THE PROBLEM>
Your job is to copy the data that follows exactly, every line included.

——

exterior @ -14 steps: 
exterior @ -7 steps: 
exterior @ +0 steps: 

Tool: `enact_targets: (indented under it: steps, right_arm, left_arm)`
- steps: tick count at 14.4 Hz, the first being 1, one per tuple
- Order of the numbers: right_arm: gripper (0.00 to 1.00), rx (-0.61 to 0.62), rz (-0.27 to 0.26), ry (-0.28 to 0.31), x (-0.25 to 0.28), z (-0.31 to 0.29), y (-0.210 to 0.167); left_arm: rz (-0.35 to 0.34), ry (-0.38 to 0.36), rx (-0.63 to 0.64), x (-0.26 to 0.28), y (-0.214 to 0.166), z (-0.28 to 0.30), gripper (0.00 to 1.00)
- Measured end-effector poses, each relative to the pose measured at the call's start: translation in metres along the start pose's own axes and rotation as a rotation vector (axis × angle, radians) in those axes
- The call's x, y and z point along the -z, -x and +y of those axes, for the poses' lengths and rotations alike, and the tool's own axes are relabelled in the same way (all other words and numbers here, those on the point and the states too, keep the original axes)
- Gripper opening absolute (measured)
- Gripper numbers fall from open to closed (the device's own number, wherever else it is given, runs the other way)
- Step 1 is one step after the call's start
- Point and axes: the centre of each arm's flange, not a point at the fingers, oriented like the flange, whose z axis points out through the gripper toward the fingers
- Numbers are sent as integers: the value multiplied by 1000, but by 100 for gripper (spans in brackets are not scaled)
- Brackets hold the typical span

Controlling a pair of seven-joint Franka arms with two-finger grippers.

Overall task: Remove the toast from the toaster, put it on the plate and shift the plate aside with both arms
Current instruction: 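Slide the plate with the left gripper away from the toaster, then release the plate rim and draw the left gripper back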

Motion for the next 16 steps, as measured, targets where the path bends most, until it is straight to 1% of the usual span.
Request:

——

ANSWER TO THE PROBLEM>
exterior @ -14 steps: 
exterior @ -7 steps: 
exterior @ +0 steps: 

Tool: `enact_targets: (indented under it: steps, right_arm, left_arm)`
- steps: tick count at 14.4 Hz, the first being 1, one per tuple
- Order of the numbers: right_arm: gripper (0.00 to 1.00), rx (-0.61 to 0.62), rz (-0.27 to 0.26), ry (-0.28 to 0.31), x (-0.25 to 0.28), z (-0.31 to 0.29), y (-0.210 to 0.167); left_arm: rz (-0.35 to 0.34), ry (-0.38 to 0.36), rx (-0.63 to 0.64), x (-0.26 to 0.28), y (-0.214 to 0.166), z (-0.28 to 0.30), gripper (0.00 to 1.00)
- Measured end-effector poses, each relative to the pose measured at the call's start: translation in metres along the start pose's own axes and rotation as a rotation vector (axis × angle, radians) in those axes
- The call's x, y and z point along the -z, -x and +y of those axes, for the poses' lengths and rotations alike, and the tool's own axes are relabelled in the same way (all other words and numbers here, those on the point and the states too, keep the original axes)
- Gripper opening absolute (measured)
- Gripper numbers fall from open to closed (the device's own number, wherever else it is given, runs the other way)
- Step 1 is one step after the call's start
- Point and axes: the centre of each arm's flange, not a point at the fingers, oriented like the flange, whose z axis points out through the gripper toward the fingers
- Numbers are sent as integers: the value multiplied by 1000, but by 100 for gripper (spans in brackets are not scaled)
- Brackets hold the typical span

Controlling a pair of seven-joint Franka arms with two-finger grippers.

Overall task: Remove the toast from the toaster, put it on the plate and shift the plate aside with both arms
Current instruction: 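Slide the plate with the left gripper away from the toaster, then release the plate rim and draw the left gripper back
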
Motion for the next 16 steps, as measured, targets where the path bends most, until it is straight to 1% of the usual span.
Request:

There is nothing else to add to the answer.